If we look at the pay packet of the UN staff, naturally, they will try to remain and seek a role. Hence, we must give them the exit.

India and China have their interest, and the US may also have some. The EU does not have too much of an interest. Even if they do, it is nothing compared to the neighbourhood interest.

I agree with Kharelji regarding the media situation.

Surendra KC: This seminar is getting lively. The media and other forms of writers have their own sets of syndicates of writers. There is a tendency to follow the leader even when they are taking the Nepalese down the drain. NTV and Radio Nepal directors get paid by the Indian embassy because any statement of the prime minister or the king have to go through there.

The paper should have been updated.

The paper ends by saying that the author does not want to recommend anything but stills says that reconstruction is necessary.

Jitendra Dhoj Khand: The paper has been bold- talking of the loktantra terminology as an import from India. But getting bogged down by terminologies is not fruitful. Ganatantra could be said to have been derived from the Gan used for army battalions, like the Bhairab Gan. This is mere creating confusion.

The term Bharatkhanda was misused. Vedas were written here in Nepal at the banks of the Kaligandaki. Hence, Bharatkhanda does not mean India. Vyas was born thrice in Syangja. And Bharat is the source of Bhaarat. Understand this before talking.

Regarding neighbourhood relations, we see that Indian and Chinese foreign polices have failed. UN in Nepal is proof; and a way for the US and the EU to enter Nepal. The foreigners want the army numbers to go up for better security, but the Indians want to reduce it. Such Indian policy will not go far. Nepalese have begun to understand better these days.

Global strategies are changing. The global focus has been on Southeast Asia and South Asia today. Once the two regions break down, then we will have the real loktantra. The entry of UNMIN is a grave issue.

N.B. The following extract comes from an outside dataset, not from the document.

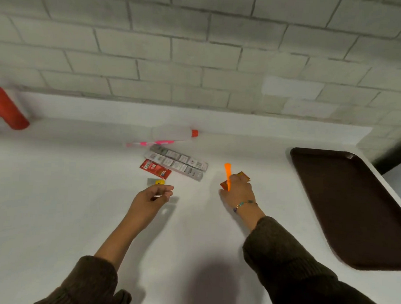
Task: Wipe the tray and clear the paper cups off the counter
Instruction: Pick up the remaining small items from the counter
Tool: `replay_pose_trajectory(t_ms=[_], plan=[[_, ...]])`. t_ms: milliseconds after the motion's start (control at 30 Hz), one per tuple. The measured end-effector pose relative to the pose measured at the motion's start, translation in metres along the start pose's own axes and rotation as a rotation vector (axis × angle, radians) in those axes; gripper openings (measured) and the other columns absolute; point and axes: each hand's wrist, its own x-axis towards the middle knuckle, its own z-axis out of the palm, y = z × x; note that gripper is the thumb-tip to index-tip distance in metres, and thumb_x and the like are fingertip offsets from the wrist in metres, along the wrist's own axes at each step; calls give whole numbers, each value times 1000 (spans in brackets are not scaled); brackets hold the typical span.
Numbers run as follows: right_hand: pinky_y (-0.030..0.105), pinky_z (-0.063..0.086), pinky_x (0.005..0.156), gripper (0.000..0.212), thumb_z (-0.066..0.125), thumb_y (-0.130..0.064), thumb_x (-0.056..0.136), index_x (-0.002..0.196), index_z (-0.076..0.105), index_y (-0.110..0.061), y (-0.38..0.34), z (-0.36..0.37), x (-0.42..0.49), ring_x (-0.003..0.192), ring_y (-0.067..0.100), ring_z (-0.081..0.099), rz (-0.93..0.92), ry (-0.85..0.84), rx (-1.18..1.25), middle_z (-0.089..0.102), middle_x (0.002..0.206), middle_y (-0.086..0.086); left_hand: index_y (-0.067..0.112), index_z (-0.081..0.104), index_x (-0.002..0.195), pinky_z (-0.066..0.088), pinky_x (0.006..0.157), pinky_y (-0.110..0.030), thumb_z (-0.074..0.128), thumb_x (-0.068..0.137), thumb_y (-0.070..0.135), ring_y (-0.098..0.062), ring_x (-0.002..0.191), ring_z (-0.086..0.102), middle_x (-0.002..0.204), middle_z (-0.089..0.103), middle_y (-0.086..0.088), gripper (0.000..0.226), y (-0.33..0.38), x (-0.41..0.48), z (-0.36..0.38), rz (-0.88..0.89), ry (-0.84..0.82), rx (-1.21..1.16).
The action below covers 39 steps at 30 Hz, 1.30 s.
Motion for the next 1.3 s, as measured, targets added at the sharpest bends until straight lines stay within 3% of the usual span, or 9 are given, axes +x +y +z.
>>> replay_pose_trajectory(t_ms=[133,333,467,600,733,1033,1100,1200,1300], plan=[[43,43,96,58,59,-44,86,131,41,-13,1,20,22,122,35,39,54,40,-104,35,136,16,32,67,95,42,68,-12,62,88,18,-9,89,63,97,69,7,16,-7,5,-13,-28,80,7],[41,44,95,39,42,-3,90,129,43,-8,-4,19,46,110,35,46,-16,34,-29,49,125,16,26,68,98,42,64,-10,61,89,18,-10,85,64,94,69,6,15,-17,16,-25,-38,162,45],[39,45,89,39,43,-1,88,125,46,-13,-2,20,49,103,32,48,-63,55,28,52,117,14,28,66,97,43,67,-14,59,89,14,-13,85,65,98,68,6,18,-29,29,-24,-22,148,133],[20,49,80,29,46,-2,92,120,52,-9,-2,16,45,105,30,57,-66,63,330,58,109,8,21,67,98,41,81,-21,58,87,8,-15,93,58,107,60,1,19,-39,53,-24,27,162,395],[27,43,77,24,41,4,91,110,52,-5,1,7,41,102,30,57,37,166,391,53,119,16,14,64,114,47,92,-33,61,86,14,-23,104,59,118,61,-7,28,-44,77,-19,68,90,672],[30,45,71,33,57,-37,90,108,56,-10,-2,2,53,85,22,59,128,47,276,63,107,12,21,63,102,32,67,-25,43,95,37,-16,83,55,95,63,1,26,-52,73,3,122,163,1102],[32,49,76,40,59,-44,87,110,56,-11,-7,6,56,91,24,62,133,20,212,64,107,10,19,62,91,31,66,-27,40,97,34,-18,83,57,90,62,-1,28,-49,68,8,97,149,1012],[34,49,84,52,63,-50,82,117,53,-13,-15,12,58,99,26,62,162,12,143,61,111,9,20,53,71,33,57,-22,47,95,24,-18,69,56,70,57,2,26,-42,53,11,64,139,558],[34,49,84,48,68,-41,80,115,53,-11,-23,16,61,97,25,61,200,4,144,61,109,9,25,51,66,34,55,-18,48,95,21,-9,60,52,62,55,7,30,-34,35,11,29,190,277]])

Bihari Krishna Shrestha: Please change your hopes into methods.

Ananda Srestha: The first government after the CA polls will have to develop a security doctrine. What kind of doctrine will be that?

I hear that three doctrines have already been formed and they will be unearthed as the situation develops.

To Vidyanath, let me say that we focus on national issues and as a result we are always strapped for cash. Only FES has been supporting NEFAS for the past 14 years. Other INGOs do not fund us for our issues.

Author's reply
I am not blaming anybody. But their meddling in crucial decisions has been pointed out by me. My question is whether Nepalese are not capable of doing it on their own. I have only presented the facts.

Most of the problems would go away if political leadership were merit-based.

Comparing Canada's relations with the US with ours with India is inaccurate.

There are positive outcomes from the transition and debates as well.

In India, government briefing to the media is very extensive and the media men organize the stories in a very professional manner. But the content is the same across all the newspapers the next day. I do not call that media freedom. This is specially so regarding foreign policy and security policy.

There is hardly any example where the UN has accomplished its mission. This is purely because of fat salaries.

Ananda Aditya's remarks
One of the secretary generals of the party could not spell the word 'secretary general'; he made three spelling mistakes in two words. Then I came to know of King Gyanendra through another man it made me think that we are in a brink of disaster.

We tend to be judgmental on the basis of myths. Political parties have never been in power for more than 25 years. Hence, we cannot blame everything on them. Hence, let us not jump to conclusions.

Let us not forget that India is far ahead in terms of democracy. In India, old murders have also been made public by the media over time. So many murders have taken place in Nepal. And, no one has said anything so far. This is the difference between India and Nepal.